» Your task
If a line holds the word "camera", copy it from the entries.

» Material for this task
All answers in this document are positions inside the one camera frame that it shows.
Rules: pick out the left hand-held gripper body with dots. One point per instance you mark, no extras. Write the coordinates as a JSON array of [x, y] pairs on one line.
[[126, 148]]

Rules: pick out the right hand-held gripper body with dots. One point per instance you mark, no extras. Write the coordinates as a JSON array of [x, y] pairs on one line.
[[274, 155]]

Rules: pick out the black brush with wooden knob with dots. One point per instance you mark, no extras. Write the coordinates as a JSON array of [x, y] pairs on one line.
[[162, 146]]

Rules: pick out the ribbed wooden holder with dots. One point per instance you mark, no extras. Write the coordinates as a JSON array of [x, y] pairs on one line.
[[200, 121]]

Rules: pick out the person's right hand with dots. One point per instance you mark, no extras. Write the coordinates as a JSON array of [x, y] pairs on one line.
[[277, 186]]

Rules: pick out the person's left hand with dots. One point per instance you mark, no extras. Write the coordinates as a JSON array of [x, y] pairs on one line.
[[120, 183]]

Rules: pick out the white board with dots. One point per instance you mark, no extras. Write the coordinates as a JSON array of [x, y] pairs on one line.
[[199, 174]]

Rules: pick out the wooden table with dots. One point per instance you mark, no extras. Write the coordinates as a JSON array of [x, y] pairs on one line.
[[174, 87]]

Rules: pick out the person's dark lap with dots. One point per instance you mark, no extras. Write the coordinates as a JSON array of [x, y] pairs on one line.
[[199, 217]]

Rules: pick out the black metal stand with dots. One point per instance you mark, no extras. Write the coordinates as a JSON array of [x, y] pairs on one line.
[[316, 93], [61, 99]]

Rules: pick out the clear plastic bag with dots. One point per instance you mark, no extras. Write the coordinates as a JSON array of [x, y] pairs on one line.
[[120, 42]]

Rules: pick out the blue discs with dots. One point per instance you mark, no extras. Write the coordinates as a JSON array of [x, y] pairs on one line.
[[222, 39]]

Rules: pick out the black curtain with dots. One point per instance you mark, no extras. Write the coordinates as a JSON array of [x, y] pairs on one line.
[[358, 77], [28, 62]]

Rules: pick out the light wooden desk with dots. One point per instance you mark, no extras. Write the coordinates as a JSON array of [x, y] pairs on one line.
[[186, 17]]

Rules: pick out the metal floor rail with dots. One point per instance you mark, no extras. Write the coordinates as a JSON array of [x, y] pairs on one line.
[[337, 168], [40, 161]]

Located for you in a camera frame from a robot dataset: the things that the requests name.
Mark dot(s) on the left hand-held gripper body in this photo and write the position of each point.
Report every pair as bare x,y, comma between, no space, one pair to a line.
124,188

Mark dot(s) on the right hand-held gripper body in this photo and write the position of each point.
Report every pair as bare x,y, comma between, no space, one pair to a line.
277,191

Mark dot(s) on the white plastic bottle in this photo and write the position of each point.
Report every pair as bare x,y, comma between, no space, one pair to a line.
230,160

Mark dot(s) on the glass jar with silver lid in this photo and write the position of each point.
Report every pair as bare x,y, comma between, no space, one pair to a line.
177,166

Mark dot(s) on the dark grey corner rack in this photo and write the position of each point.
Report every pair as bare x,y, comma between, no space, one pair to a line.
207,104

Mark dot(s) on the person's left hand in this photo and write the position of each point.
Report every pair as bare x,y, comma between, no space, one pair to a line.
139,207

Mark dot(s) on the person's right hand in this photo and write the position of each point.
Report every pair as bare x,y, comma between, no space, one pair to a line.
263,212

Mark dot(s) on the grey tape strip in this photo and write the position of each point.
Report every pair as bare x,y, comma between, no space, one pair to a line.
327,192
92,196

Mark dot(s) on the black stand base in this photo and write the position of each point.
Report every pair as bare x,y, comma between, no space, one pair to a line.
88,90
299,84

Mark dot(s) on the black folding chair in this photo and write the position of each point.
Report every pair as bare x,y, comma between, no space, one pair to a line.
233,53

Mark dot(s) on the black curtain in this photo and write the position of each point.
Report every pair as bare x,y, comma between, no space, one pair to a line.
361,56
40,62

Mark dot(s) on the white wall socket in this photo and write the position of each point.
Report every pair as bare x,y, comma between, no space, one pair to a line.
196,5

» Expected answer
All answers in this document are positions inside the one camera frame that it shows.
Located for you in a camera frame from a robot dataset: the things that the requests name.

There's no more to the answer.